## What you will do
Return, word for word, the lines of the listing below from the one with "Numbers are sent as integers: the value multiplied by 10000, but" through the one with "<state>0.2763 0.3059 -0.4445", and no other lines.

(Dataset excerpts Opens)

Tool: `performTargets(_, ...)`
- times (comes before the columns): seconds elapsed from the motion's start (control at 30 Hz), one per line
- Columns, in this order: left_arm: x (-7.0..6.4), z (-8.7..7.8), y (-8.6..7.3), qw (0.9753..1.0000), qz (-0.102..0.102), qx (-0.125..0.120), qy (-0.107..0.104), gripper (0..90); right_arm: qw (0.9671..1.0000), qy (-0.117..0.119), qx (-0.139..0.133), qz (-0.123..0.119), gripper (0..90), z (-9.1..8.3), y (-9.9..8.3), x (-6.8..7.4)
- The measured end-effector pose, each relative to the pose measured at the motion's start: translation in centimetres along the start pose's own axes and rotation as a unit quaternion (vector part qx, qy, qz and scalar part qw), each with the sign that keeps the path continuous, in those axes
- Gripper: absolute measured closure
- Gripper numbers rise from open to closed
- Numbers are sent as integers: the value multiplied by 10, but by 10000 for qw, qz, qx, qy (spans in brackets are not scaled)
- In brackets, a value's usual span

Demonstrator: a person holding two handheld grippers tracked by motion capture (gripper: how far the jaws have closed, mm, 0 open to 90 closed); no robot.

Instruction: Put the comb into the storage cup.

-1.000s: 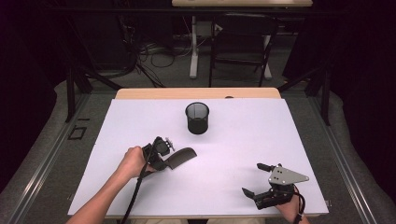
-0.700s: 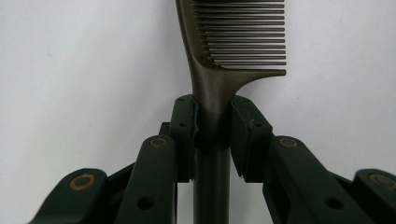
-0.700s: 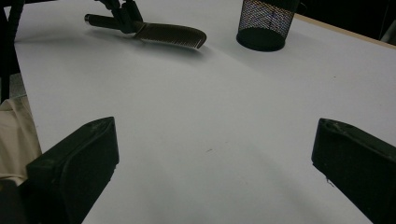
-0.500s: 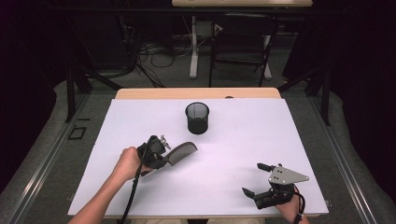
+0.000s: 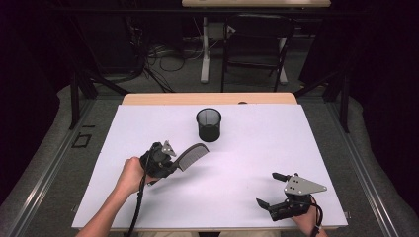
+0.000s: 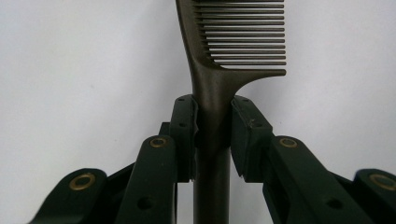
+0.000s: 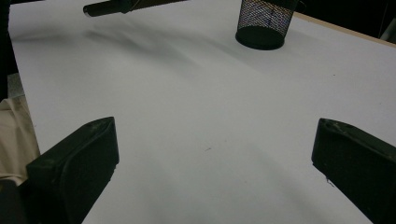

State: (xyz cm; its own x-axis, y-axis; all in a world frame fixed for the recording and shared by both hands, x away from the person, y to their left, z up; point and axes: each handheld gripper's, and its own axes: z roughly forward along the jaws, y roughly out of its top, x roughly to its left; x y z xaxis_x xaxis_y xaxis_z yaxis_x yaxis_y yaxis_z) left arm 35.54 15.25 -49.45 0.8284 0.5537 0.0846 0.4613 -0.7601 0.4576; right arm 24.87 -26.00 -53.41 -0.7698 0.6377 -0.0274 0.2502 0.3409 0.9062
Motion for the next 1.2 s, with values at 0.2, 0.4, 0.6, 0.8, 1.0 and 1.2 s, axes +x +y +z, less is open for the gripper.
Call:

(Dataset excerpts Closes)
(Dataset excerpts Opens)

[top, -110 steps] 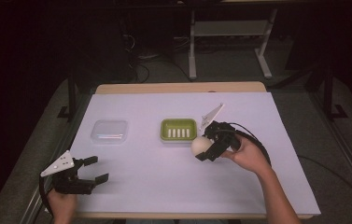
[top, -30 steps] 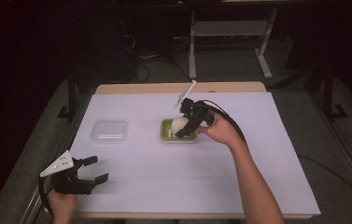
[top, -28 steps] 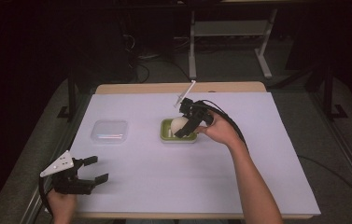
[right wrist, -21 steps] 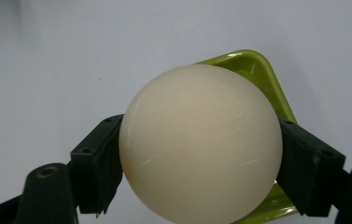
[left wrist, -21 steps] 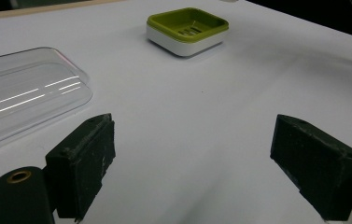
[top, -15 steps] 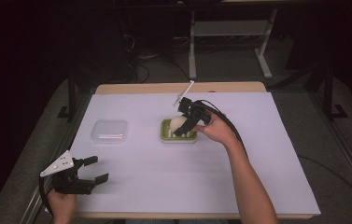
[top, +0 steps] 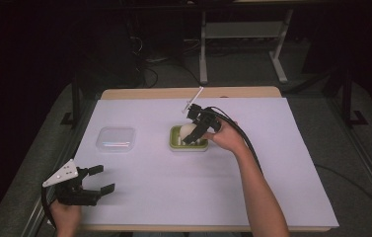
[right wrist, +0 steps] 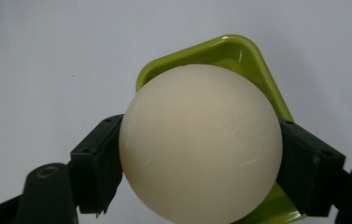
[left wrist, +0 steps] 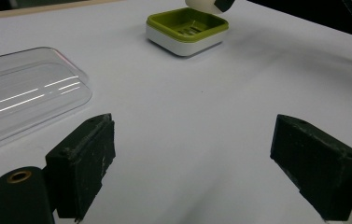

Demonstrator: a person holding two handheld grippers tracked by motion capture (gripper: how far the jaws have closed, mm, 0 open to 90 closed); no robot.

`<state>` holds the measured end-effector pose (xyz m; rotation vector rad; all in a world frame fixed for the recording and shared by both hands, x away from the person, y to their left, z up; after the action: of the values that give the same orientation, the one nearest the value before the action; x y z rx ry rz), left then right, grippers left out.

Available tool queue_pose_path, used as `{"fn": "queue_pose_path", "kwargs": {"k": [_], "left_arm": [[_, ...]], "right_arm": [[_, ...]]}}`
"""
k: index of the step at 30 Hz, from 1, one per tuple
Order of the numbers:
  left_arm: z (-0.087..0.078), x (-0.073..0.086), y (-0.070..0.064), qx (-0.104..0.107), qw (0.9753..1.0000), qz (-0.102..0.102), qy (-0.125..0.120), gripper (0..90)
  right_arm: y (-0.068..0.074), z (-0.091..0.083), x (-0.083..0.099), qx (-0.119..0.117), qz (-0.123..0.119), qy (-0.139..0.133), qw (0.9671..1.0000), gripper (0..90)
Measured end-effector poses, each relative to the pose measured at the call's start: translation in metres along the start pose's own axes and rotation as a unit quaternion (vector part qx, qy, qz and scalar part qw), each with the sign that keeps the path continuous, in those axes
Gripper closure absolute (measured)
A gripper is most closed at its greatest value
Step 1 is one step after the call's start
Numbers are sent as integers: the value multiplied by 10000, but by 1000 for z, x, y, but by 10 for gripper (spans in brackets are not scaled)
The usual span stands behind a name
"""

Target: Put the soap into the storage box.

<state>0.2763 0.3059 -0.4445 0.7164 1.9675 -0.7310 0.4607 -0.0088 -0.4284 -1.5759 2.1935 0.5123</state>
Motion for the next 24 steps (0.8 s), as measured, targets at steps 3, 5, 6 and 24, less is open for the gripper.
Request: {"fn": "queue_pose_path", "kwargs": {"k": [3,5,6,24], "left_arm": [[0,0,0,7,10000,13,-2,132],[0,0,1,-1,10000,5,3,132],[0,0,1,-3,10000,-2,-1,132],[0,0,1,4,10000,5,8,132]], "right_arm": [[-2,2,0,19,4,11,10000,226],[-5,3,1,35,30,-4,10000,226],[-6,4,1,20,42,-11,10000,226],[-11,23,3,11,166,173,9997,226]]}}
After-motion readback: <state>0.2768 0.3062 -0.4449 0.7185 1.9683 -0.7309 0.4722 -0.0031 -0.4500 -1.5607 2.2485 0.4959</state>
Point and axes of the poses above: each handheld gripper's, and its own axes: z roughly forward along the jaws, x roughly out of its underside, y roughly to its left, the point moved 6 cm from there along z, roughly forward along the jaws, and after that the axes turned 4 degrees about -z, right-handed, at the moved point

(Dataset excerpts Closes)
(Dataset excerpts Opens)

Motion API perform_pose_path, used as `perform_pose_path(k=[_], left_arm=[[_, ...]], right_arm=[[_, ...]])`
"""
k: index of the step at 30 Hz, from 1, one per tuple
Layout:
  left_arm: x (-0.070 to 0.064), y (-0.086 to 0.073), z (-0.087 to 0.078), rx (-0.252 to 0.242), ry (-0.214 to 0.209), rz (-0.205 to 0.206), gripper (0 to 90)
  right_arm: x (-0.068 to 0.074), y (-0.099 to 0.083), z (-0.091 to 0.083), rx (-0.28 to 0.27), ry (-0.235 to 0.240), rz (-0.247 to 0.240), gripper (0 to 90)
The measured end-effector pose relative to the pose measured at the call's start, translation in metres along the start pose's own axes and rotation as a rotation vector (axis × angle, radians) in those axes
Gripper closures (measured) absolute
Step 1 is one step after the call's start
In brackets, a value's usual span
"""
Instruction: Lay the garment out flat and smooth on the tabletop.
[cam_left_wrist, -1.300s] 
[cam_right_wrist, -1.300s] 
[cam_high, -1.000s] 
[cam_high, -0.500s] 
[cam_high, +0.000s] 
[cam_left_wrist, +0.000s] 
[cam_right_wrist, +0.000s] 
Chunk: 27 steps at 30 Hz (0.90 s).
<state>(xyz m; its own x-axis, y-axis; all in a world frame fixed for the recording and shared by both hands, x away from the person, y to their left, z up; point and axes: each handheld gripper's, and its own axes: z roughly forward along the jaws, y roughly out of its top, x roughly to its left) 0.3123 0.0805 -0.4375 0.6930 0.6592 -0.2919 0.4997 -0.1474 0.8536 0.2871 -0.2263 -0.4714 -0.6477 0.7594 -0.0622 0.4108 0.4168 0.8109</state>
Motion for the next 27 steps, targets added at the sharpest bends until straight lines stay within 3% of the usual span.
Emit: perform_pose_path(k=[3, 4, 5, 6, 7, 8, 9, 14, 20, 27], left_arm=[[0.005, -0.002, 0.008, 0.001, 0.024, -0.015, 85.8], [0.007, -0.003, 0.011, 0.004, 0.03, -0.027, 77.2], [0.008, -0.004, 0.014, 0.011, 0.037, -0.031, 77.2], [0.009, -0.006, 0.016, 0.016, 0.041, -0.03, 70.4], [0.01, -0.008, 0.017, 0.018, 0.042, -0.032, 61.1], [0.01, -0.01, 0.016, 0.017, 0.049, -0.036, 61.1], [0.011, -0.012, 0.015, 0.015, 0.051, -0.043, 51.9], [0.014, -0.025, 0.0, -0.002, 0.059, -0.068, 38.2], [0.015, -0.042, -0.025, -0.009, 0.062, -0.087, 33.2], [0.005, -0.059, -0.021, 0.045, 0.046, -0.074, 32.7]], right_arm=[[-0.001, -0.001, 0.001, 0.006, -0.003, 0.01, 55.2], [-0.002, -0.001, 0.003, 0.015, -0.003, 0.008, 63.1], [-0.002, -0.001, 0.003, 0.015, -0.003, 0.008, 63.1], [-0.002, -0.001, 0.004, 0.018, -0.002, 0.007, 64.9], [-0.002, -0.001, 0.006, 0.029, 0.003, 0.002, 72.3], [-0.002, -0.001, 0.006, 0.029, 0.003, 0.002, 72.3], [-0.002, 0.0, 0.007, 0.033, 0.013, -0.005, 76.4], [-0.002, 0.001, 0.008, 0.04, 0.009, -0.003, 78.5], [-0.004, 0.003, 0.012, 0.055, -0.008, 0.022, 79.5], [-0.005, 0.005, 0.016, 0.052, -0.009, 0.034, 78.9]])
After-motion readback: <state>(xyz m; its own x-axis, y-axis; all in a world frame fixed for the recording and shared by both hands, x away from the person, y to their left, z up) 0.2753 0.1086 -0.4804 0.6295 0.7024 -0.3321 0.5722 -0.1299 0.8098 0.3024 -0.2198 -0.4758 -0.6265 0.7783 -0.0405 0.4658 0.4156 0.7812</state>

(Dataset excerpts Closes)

## Output for this exercise
Numbers are sent as integers: the value multiplied by 10000, but by 1000 for z, x, y, but by 10 for gripper (spans in brackets are not scaled)
The usual span stands behind a name
"""

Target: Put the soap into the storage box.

<state>0.2763 0.3059 -0.4445 0.7164 1.9675 -0.7310 0.4607 -0.0088 -0.4284 -1.5759 2.1935 0.5123</state>

Nothing else is part of this exercise.